*Work to be completed*
The answer must be an exact printing of every record below, with the pictures omitted.

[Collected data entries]

⁂

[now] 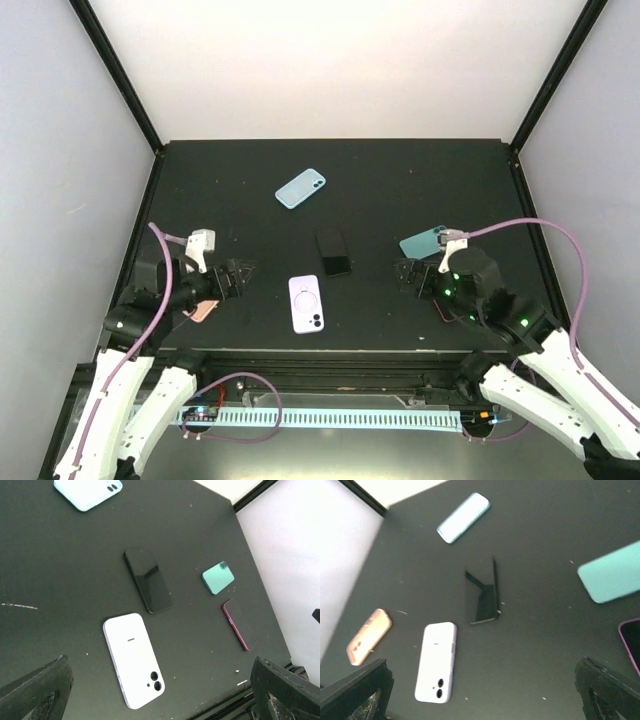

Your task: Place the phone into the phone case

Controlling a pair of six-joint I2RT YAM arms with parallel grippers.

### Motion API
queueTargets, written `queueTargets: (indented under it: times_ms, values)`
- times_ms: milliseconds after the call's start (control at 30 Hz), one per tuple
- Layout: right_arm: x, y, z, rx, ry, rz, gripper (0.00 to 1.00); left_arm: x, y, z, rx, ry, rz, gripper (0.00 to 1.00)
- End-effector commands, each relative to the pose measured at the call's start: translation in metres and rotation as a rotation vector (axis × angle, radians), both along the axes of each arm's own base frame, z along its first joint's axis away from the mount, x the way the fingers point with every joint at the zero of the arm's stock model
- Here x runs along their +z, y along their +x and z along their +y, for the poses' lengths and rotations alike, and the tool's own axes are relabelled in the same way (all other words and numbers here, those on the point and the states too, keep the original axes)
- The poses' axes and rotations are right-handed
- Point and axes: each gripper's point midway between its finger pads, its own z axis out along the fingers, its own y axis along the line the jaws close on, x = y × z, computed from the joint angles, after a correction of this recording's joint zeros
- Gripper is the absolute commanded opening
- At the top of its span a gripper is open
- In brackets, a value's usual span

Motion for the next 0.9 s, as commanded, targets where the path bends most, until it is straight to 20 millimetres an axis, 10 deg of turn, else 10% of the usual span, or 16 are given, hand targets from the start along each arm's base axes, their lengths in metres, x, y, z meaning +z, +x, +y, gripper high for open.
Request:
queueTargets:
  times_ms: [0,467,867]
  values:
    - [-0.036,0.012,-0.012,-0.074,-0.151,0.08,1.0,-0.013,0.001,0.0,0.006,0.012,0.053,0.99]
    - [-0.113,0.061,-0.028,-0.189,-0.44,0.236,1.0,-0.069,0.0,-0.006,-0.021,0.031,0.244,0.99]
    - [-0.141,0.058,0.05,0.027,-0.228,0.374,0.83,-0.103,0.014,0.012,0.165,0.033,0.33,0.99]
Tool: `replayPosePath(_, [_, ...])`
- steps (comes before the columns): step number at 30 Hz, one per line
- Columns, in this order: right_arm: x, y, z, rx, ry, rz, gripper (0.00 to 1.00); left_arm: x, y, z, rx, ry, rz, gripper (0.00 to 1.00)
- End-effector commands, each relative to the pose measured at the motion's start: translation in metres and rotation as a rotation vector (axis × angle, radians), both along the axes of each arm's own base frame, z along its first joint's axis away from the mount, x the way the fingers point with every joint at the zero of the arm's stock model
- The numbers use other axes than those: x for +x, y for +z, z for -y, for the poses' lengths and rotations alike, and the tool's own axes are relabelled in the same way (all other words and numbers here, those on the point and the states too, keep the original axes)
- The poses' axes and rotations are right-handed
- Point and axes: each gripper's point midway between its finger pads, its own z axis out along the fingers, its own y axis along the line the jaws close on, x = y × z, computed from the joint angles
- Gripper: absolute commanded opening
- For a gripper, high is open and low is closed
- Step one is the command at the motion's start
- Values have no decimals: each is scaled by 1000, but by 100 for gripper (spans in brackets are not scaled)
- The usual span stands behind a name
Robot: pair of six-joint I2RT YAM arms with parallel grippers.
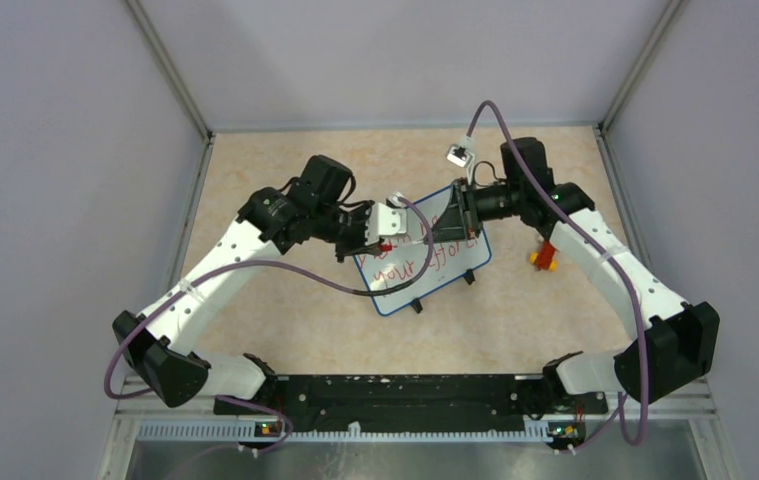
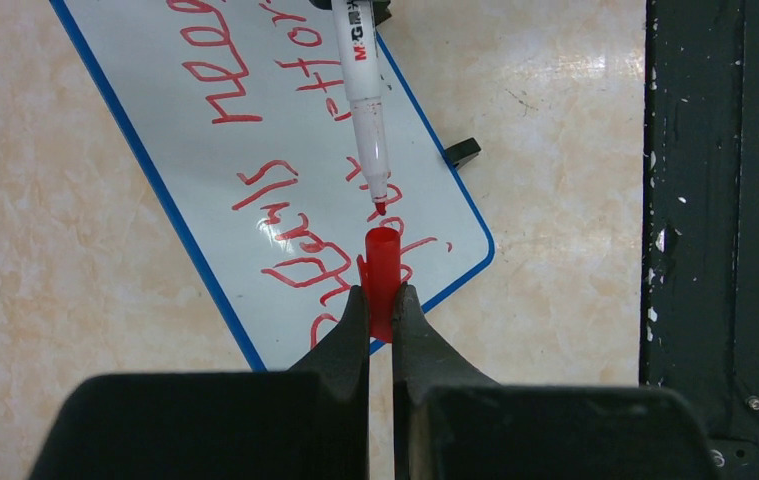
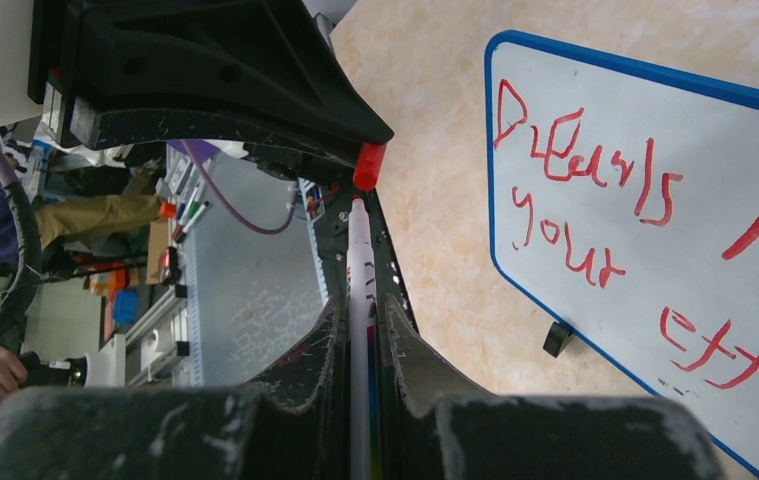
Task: Write a sentence on the whiteboard
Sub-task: Insert the whiteboard marker without the cap into the pen cap.
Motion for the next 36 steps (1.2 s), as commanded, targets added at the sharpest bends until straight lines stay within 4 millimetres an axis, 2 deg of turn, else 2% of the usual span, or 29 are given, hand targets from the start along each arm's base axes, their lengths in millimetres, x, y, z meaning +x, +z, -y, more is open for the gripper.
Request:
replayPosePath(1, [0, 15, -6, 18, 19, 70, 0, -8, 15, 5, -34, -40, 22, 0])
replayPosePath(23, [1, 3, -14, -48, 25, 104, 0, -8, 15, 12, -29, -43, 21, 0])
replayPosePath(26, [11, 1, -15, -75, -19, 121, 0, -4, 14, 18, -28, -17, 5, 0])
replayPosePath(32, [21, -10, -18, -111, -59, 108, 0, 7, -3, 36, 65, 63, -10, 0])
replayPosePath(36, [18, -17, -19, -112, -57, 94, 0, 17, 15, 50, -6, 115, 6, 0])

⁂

*Solved problem*
[now] 

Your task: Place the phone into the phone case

Controlling a pair of six-joint I2RT YAM arms with parallel grippers.

### Motion API
queueTargets, written `queueTargets: (indented under it: times_ms, values)`
- times_ms: milliseconds after the call's start (control at 30 Hz), one per tuple
- Layout: right_arm: x, y, z, rx, ry, rz, gripper (0.00 to 1.00); left_arm: x, y, z, rx, ry, rz, gripper (0.00 to 1.00)
- End-effector commands, each relative to the pose measured at the call's start: translation in metres and rotation as a rotation vector (axis × angle, radians), both along the axes of each arm's own base frame, z along its first joint's axis away from the mount, x the way the fingers point with every joint at the zero of the arm's stock model
- Here x runs along their +z, y along their +x and z along their +y, for the poses' lengths and rotations alike, and the tool's own axes are relabelled in the same way (all other words and numbers here, those on the point and the states too, keep the original axes)
- The poses' axes and rotations are right-handed
- Point and axes: each gripper's point midway between its finger pads, its own z axis out along the fingers, its own y axis along the line the jaws close on, x = y × z, computed from the joint angles, after a correction of this recording's joint zeros
- Gripper is the absolute commanded opening
- At the top of its span a gripper is open
- In brackets, a value's usual span

Motion for the next 0.9 s, as commanded, targets where the path bends most, until it is straight to 20 millimetres an axis, 10 deg of turn, else 10% of the usual span, or 16 are given, hand targets from the start along each arm's base axes, their lengths in metres, x, y, z meaning +z, +x, +y, gripper high for open.
Request:
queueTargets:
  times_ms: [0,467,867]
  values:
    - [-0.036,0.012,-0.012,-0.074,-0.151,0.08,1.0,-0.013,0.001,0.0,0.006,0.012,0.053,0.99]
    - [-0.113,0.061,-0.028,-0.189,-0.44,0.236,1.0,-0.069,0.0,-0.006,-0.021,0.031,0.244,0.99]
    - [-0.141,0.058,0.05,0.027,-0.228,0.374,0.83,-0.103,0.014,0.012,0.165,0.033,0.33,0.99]
Tool: `replayPosePath(_, [_, ...])`
- steps (comes before the columns): step number at 30 Hz, one per line
- Columns, in this order: right_arm: x, y, z, rx, ry, rz, gripper (0.00 to 1.00); left_arm: x, y, z, rx, ry, rz, gripper (0.00 to 1.00)
- End-effector commands, each relative to the pose measured at the motion's start: translation in metres and rotation as a rotation vector (axis × angle, radians), both along the axes of each arm's own base frame, z along its first joint's axis away from the mount, x the way the fingers point with every joint at the zero of the arm's stock model
- The numbers use other axes than those: x for +x, y for +z, z for -y, for the poses' lengths and rotations alike, and the tool's own axes are relabelled in the same way (all other words and numbers here, those on the point and the states too, keep the original axes)
- The poses' axes and rotations are right-handed
- Point and axes: each gripper's point midway between its finger pads, its own z axis out along the fingers, its own y axis along the line the jaws close on, x = y × z, computed from the joint angles
- Gripper: absolute commanded opening
- For a gripper, high is open and low is closed
- Step one is the command at the motion's start
- Values have no decimals: each is scaled by 1000, but by 100 for gripper (spans in brackets are not scaled)
- The usual span stands behind a name
Robot: pair of six-joint I2RT YAM arms with parallel grippers.
Task: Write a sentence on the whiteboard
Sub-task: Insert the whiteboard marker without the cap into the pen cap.
Motion for the next 36 steps (1.2 s), as commanded, targets added at the sharpest bends until straight lines stay within 4 millimetres an axis, 2 deg of turn, else 2% of the usual span, or 29 are given, hand targets from the start along each arm's base axes, their lengths in millimetres, x, y, z meaning +x, +z, -y, more is open for the gripper.
Request:
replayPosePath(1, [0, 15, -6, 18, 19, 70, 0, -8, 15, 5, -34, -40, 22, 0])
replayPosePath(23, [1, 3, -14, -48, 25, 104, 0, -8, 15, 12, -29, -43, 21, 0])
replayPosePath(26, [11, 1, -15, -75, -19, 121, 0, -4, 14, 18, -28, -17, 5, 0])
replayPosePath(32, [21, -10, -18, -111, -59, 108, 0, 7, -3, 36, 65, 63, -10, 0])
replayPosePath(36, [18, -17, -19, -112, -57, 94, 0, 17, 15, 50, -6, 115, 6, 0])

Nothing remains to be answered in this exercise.